Exercise objective:
Nothing should appear in the answer except the lines below from the line containing "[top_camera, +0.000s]" through the line containing "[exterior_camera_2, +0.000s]", copied exactly, with pictures left out.

----

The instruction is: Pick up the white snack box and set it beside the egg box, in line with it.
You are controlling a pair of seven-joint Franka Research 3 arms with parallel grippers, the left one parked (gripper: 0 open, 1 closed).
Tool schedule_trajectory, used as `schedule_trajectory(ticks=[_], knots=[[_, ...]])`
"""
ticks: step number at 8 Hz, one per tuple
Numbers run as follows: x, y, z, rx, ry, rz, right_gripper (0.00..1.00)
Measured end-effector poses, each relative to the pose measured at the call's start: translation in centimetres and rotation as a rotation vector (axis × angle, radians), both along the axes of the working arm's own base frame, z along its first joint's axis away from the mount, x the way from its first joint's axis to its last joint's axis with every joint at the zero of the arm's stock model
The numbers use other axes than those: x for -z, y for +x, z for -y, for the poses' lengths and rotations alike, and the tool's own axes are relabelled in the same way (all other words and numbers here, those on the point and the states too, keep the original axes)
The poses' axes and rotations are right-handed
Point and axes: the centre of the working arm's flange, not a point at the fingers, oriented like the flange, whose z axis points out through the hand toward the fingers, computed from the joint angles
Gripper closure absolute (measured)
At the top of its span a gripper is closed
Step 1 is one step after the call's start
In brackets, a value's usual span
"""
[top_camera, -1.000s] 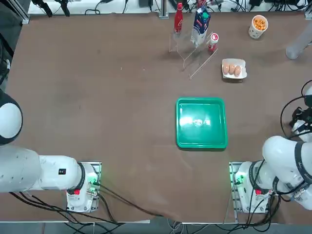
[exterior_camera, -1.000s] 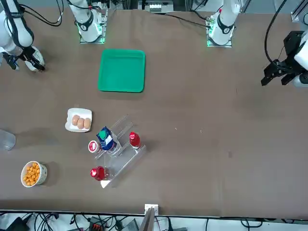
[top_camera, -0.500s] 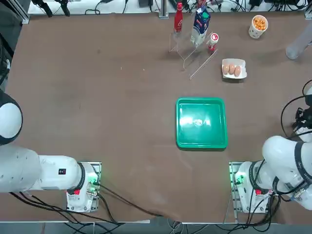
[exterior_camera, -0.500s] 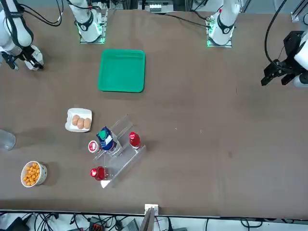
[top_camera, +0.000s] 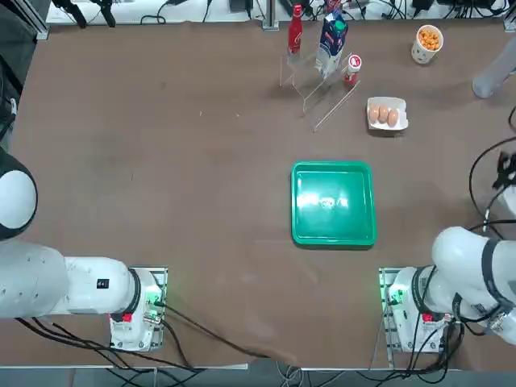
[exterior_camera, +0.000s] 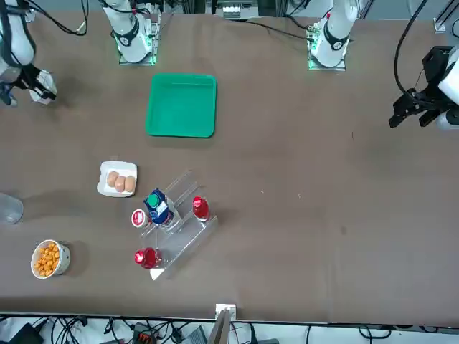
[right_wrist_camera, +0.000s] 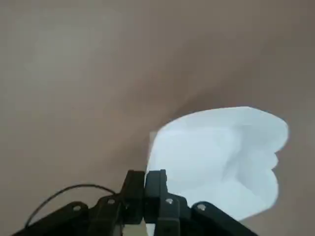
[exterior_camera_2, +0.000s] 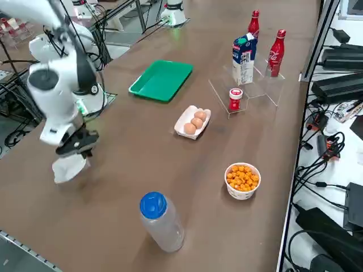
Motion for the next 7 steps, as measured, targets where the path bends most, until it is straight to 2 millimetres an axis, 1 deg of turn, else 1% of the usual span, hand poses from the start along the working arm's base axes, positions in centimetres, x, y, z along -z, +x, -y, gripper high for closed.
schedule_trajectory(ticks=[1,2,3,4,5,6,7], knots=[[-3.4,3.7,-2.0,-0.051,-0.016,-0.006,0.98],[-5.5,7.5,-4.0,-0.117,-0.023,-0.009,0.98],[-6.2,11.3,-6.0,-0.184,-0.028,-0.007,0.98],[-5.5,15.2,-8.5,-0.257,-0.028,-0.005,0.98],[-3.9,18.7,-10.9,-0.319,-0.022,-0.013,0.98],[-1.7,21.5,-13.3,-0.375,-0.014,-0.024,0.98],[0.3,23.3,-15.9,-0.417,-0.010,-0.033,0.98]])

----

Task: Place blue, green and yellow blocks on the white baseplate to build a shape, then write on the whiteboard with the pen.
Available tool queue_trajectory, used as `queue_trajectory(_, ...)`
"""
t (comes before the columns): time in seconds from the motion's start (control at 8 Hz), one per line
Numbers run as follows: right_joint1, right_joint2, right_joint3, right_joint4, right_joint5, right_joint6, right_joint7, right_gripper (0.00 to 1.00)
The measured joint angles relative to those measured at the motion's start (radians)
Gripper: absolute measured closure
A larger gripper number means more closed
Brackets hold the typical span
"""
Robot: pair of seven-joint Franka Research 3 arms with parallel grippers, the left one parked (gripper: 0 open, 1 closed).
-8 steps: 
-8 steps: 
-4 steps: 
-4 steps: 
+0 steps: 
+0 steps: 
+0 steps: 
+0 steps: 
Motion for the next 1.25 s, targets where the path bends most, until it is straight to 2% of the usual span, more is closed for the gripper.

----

Task answer:
[top_camera, +0.000s] 
[exterior_camera, +0.000s] 
[right_wrist_camera, +0.000s] 
[exterior_camera_2, +0.000s] 

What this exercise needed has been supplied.